GOATS software represents a series of MATLAB functions to provide for geometric image projections. Unique features of the software include function modularity, a standard MATLAB interface, easy-to-understand first-principles-based analysis, and the ability to perform geometric image projections of framing type imaging systems. The software modules are created for maximum analysis utility, and can all be used independently for many varied analysis tasks, or used in conjunction with other orbit analysis tools.
By basing the tools purely on first principles and utilizing a high degree of generalization, the same set of tools can be applied to imaging systems not in orbit (i.e., helicopters, high-altitude planes, etc.).
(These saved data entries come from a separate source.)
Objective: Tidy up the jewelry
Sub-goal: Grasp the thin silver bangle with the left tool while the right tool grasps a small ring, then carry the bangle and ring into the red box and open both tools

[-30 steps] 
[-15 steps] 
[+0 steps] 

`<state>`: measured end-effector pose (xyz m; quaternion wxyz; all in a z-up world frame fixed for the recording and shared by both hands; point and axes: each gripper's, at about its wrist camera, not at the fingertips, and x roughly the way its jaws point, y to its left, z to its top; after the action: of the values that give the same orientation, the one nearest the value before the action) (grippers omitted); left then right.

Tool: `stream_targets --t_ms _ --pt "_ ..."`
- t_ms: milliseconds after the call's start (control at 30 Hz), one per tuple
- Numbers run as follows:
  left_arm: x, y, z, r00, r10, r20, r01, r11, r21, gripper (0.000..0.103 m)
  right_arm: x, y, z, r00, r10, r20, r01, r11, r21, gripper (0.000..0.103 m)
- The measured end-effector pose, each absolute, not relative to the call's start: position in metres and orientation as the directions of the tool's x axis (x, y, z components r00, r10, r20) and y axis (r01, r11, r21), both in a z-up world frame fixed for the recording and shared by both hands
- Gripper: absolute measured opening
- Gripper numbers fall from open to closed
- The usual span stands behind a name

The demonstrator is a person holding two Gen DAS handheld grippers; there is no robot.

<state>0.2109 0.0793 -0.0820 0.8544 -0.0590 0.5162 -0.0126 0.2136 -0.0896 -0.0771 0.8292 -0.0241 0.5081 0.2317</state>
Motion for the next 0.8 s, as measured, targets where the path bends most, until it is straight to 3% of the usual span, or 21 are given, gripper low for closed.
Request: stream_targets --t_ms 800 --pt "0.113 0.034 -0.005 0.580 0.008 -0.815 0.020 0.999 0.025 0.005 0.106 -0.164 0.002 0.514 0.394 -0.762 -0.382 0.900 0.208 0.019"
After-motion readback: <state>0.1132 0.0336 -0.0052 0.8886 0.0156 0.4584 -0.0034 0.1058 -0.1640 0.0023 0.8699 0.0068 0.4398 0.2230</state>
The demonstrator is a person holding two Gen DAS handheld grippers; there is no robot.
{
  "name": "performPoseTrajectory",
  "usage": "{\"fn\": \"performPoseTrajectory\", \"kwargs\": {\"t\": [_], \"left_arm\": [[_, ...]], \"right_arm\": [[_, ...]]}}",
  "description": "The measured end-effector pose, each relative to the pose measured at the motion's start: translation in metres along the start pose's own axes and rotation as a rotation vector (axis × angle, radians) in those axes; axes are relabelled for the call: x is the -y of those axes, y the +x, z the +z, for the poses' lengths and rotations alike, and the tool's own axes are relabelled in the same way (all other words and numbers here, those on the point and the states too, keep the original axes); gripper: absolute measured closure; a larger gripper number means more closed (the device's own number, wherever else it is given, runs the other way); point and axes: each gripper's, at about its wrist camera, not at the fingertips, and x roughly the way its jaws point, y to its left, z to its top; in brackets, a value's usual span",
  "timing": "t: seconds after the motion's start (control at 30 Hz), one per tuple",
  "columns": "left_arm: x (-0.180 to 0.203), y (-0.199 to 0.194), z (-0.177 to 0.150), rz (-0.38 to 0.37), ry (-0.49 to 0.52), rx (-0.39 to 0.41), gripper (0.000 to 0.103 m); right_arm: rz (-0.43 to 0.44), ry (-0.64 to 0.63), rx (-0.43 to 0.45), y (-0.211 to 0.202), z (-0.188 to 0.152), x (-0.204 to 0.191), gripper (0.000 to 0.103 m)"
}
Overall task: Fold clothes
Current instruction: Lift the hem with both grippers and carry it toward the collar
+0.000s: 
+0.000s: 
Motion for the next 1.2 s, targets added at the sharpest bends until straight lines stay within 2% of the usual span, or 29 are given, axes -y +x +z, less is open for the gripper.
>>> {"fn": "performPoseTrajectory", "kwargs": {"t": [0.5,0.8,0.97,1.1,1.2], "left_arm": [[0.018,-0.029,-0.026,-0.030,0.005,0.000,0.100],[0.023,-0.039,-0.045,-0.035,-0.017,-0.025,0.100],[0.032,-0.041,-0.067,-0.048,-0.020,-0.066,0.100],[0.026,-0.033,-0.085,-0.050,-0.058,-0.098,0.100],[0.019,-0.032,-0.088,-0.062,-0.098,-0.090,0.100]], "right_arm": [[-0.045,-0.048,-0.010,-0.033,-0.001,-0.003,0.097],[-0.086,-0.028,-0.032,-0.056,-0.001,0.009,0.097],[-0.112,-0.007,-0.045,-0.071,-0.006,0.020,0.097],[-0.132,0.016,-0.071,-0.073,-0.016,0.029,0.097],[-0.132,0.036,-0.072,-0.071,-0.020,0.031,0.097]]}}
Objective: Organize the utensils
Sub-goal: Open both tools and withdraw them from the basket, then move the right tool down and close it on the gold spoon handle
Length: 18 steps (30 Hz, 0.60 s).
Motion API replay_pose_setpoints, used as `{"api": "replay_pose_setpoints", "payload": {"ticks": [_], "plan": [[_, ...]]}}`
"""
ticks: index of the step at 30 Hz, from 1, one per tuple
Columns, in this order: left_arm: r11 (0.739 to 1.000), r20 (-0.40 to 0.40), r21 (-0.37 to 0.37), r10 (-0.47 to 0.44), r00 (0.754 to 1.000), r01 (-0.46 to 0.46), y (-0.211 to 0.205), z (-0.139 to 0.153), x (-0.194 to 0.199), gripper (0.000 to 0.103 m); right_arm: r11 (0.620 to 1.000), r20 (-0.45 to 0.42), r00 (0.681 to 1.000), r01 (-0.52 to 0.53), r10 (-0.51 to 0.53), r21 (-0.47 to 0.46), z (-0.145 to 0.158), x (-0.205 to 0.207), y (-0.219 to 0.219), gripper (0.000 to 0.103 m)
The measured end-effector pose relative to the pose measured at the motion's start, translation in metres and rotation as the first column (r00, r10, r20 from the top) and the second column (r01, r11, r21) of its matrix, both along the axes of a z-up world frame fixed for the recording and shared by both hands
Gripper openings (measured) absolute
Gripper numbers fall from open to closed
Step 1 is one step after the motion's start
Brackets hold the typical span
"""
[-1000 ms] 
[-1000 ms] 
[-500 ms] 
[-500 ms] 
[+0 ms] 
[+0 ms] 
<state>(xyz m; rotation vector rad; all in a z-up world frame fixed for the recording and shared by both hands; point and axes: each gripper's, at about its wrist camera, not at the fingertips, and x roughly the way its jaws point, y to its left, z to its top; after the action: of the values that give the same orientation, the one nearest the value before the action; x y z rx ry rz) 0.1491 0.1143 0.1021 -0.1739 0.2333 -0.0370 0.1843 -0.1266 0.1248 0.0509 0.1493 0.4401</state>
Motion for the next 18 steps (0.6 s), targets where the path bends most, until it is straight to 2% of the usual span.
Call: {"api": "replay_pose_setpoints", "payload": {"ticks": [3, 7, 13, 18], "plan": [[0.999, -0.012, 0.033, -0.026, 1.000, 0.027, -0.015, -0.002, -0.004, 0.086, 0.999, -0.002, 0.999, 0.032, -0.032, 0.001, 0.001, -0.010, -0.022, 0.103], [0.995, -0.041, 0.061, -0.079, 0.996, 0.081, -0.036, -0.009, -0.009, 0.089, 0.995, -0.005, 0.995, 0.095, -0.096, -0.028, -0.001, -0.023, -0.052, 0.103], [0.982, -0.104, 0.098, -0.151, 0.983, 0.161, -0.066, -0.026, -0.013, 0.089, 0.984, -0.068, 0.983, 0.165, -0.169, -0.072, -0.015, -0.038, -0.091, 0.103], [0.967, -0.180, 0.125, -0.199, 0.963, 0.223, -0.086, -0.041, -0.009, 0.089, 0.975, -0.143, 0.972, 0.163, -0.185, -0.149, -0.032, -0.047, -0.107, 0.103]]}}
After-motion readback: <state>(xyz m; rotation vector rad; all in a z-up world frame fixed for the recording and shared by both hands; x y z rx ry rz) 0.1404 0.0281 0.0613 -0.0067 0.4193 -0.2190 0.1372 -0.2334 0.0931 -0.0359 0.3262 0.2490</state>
The image projection tools begin with a simple description of the imaging system to be analyzed. This description is based on the highest level of imaging parameters (system F-number, pixel pitch, aperture size, etc.), which are among the first parameters settled upon when contemplating a new system. The tools are structured this way to allow for early analysis of the highest level requirements and the performance of rather detailed trade studies to best settle upon these high-level requirements early on.
Using these high-level parameters and the imaging geometry of the proposed system, one can geometrically project the imaging system onto the ground and determine many of the features of the collected imagery. These features include ground sample distances, actual image size and geolocation, image stretching and warping, etc. With these features calculated, there is a direct link between imaging system hardware parameters and performance requirements. Additionally, the same tools can be used to do some level of image processing. Existing image data sets can be processed and re-projected to simulate what they would look like had they been taken with an imaging system with different parameters. The functions provide a robust toolset to quickly answer several types of imaging questions that typically arise when considering missions around framing imaging systems.